_Exercise aim_. An acceptable answer contains each line of the material, unchanged.
[[ Supplied data open ]]
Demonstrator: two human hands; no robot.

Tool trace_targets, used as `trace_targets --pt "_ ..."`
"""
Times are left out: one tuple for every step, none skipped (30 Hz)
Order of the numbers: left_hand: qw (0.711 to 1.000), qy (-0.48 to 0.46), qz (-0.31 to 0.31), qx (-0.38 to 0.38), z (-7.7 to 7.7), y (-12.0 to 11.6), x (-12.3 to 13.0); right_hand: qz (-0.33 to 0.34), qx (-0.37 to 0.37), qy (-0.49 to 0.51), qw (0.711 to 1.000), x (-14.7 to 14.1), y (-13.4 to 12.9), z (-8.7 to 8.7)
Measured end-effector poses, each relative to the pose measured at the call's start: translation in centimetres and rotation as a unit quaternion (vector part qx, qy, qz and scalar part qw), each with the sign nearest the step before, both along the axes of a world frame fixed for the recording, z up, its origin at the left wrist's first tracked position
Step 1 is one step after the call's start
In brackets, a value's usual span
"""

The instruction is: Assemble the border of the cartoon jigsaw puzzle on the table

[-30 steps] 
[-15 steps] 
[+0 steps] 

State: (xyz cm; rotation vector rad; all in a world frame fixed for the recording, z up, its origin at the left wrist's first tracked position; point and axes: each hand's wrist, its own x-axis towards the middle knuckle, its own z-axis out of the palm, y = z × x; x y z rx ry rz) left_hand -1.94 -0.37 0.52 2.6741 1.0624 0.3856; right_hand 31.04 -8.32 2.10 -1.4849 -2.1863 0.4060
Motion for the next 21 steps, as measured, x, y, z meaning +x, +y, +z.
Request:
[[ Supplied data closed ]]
_Response to this exercise_.
Demonstrator: two human hands; no robot.

Tool trace_targets, used as `trace_targets --pt "_ ..."`
"""
Times are left out: one tuple for every step, none skipped (30 Hz)
Order of the numbers: left_hand: qw (0.711 to 1.000), qy (-0.48 to 0.46), qz (-0.31 to 0.31), qx (-0.38 to 0.38), z (-7.7 to 7.7), y (-12.0 to 11.6), x (-12.3 to 13.0); right_hand: qz (-0.33 to 0.34), qx (-0.37 to 0.37), qy (-0.49 to 0.51), qw (0.711 to 1.000), x (-14.7 to 14.1), y (-13.4 to 12.9), z (-8.7 to 8.7)
Measured end-effector poses, each relative to the pose measured at the call's start: translation in centimetres and rotation as a unit quaternion (vector part qx, qy, qz and scalar part qw), each with the sign nearest the step before, both along the axes of a world frame fixed for the recording, z up, its origin at the left wrist's first tracked position
Step 1 is one step after the call's start
In brackets, a value's usual span
"""

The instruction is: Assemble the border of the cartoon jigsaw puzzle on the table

[-30 steps] 
[-15 steps] 
[+0 steps] 

State: (xyz cm; rotation vector rad; all in a world frame fixed for the recording, z up, its origin at the left wrist's first tracked position; point and axes: each hand's wrist, its own x-axis towards the middle knuckle, its own z-axis out of the palm, y = z × x; x y z rx ry rz) left_hand -1.94 -0.37 0.52 2.6741 1.0624 0.3856; right_hand 31.04 -8.32 2.10 -1.4849 -2.1863 0.4060
Motion for the next 21 steps, as measured, x, y, z meaning +x, +y, +z.
Request:

Nothing more is needed for this exercise.